Exercise description
Reproduce the whole listing, keeping each word unchanged.

——

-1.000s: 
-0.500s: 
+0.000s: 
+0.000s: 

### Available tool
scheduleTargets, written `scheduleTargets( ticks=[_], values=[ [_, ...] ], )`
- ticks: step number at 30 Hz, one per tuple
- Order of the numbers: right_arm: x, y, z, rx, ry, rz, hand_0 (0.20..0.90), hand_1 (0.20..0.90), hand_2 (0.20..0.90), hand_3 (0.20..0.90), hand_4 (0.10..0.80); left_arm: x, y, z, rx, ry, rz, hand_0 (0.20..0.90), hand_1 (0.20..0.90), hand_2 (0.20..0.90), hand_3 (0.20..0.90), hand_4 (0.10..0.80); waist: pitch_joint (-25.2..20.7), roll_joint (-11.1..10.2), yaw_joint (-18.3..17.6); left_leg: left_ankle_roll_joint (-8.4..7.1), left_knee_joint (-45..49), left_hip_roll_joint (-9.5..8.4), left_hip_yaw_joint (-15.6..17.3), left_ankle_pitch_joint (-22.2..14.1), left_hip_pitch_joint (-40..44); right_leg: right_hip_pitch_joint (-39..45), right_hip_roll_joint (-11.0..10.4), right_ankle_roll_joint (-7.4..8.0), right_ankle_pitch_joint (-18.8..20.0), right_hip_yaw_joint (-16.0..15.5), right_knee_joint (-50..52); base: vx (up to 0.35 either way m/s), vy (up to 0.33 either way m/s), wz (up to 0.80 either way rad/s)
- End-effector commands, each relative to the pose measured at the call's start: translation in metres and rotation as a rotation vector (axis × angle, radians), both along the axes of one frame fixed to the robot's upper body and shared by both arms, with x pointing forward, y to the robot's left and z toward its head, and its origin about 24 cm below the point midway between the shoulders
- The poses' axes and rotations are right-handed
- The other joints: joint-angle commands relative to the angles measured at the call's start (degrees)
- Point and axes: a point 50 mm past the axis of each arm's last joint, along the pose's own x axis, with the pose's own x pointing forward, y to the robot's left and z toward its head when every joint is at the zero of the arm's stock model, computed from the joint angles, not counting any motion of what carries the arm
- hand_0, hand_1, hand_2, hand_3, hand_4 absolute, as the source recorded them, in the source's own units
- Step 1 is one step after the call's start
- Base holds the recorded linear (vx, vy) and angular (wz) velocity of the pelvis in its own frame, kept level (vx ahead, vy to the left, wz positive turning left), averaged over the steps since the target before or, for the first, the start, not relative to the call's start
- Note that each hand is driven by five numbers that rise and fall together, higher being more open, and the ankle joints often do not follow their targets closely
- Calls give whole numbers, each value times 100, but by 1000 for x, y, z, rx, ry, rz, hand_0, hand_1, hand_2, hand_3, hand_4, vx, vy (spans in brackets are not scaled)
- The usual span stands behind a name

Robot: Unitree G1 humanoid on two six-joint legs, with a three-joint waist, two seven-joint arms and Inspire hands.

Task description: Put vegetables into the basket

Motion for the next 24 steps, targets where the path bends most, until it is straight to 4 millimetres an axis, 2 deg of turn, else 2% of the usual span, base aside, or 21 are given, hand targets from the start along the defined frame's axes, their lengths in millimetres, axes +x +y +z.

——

Expected answer
-1.000s: 
-0.500s: 
+0.000s: 
+0.000s: 

### Available tool
scheduleTargets, written `scheduleTargets( ticks=[_], values=[ [_, ...] ], )`
- ticks: step number at 30 Hz, one per tuple
- Order of the numbers: right_arm: x, y, z, rx, ry, rz, hand_0 (0.20..0.90), hand_1 (0.20..0.90), hand_2 (0.20..0.90), hand_3 (0.20..0.90), hand_4 (0.10..0.80); left_arm: x, y, z, rx, ry, rz, hand_0 (0.20..0.90), hand_1 (0.20..0.90), hand_2 (0.20..0.90), hand_3 (0.20..0.90), hand_4 (0.10..0.80); waist: pitch_joint (-25.2..20.7), roll_joint (-11.1..10.2), yaw_joint (-18.3..17.6); left_leg: left_ankle_roll_joint (-8.4..7.1), left_knee_joint (-45..49), left_hip_roll_joint (-9.5..8.4), left_hip_yaw_joint (-15.6..17.3), left_ankle_pitch_joint (-22.2..14.1), left_hip_pitch_joint (-40..44); right_leg: right_hip_pitch_joint (-39..45), right_hip_roll_joint (-11.0..10.4), right_ankle_roll_joint (-7.4..8.0), right_ankle_pitch_joint (-18.8..20.0), right_hip_yaw_joint (-16.0..15.5), right_knee_joint (-50..52); base: vx (up to 0.35 either way m/s), vy (up to 0.33 either way m/s), wz (up to 0.80 either way rad/s)
- End-effector commands, each relative to the pose measured at the call's start: translation in metres and rotation as a rotation vector (axis × angle, radians), both along the axes of one frame fixed to the robot's upper body and shared by both arms, with x pointing forward, y to the robot's left and z toward its head, and its origin about 24 cm below the point midway between the shoulders
- The poses' axes and rotations are right-handed
- The other joints: joint-angle commands relative to the angles measured at the call's start (degrees)
- Point and axes: a point 50 mm past the axis of each arm's last joint, along the pose's own x axis, with the pose's own x pointing forward, y to the robot's left and z toward its head when every joint is at the zero of the arm's stock model, computed from the joint angles, not counting any motion of what carries the arm
- hand_0, hand_1, hand_2, hand_3, hand_4 absolute, as the source recorded them, in the source's own units
- Step 1 is one step after the call's start
- Base holds the recorded linear (vx, vy) and angular (wz) velocity of the pelvis in its own frame, kept level (vx ahead, vy to the left, wz positive turning left), averaged over the steps since the target before or, for the first, the start, not relative to the call's start
- Note that each hand is driven by five numbers that rise and fall together, higher being more open, and the ankle joints often do not follow their targets closely
- Calls give whole numbers, each value times 100, but by 1000 for x, y, z, rx, ry, rz, hand_0, hand_1, hand_2, hand_3, hand_4, vx, vy (spans in brackets are not scaled)
- The usual span stands behind a name

Robot: Unitree G1 humanoid on two six-joint legs, with a three-joint waist, two seven-joint arms and Inspire hands.

Task description: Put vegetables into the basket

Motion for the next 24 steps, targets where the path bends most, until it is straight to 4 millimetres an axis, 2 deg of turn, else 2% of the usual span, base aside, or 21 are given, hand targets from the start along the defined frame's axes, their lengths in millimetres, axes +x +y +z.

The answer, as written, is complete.